After less than a year in business, the company had to move to larger quarters on Beretania Street. "In three years we were bursting at the seams there, too," Aka said.
The former Big Island girl soon found herself in the position of production manager, visiting trade shows in Los Angeles every two years to learn more about the equipment and techniques available to clothing manufacturers in the '50s and '60s.
It was the early days of fashion manufacturing in the Islands and "We had to pioneer how to manufacture," Aka said.
Current production manager Ellie Yamada, of Nu'uanu, can't imagine what it was like to manufacture clothing in the '50s.

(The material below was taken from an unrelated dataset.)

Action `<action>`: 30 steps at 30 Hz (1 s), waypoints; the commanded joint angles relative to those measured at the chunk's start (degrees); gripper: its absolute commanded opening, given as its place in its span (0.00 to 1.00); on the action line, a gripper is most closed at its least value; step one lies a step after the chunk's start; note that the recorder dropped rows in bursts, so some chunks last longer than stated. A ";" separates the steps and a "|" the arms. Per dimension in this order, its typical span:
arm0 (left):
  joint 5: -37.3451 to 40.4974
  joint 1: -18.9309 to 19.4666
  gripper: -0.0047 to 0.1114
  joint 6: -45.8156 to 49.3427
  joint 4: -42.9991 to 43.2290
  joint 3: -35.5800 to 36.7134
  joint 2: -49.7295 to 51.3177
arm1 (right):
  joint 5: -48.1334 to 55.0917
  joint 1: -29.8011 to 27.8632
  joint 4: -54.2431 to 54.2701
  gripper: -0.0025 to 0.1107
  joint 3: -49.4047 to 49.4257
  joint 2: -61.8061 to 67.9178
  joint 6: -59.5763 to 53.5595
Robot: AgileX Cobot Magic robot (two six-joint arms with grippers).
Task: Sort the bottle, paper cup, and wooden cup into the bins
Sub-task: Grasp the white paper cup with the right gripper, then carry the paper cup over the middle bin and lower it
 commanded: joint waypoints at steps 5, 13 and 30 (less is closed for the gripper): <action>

Now she uses computers to assist with pattern making, grading and marking.
Josh Feldman describes the early days of Tori Richard as "a happy coincidence of timing and being in the right place at the right time for the look."
It was time, he said, for resort wear to go upscale.
Tori Richard currently employs seven artists.
Inspiration for collections continues to come from the ideal of a well-traveled woman. "We draw our inspiration from places like Thailand, Borneo, Marrakech, Tibet, Mexico ... and the sophistication and culture that comes with a well-traveled lifestyle," Josh Feldman said.
Now, it appears, the company is ready for a new generation of Tori Richard women.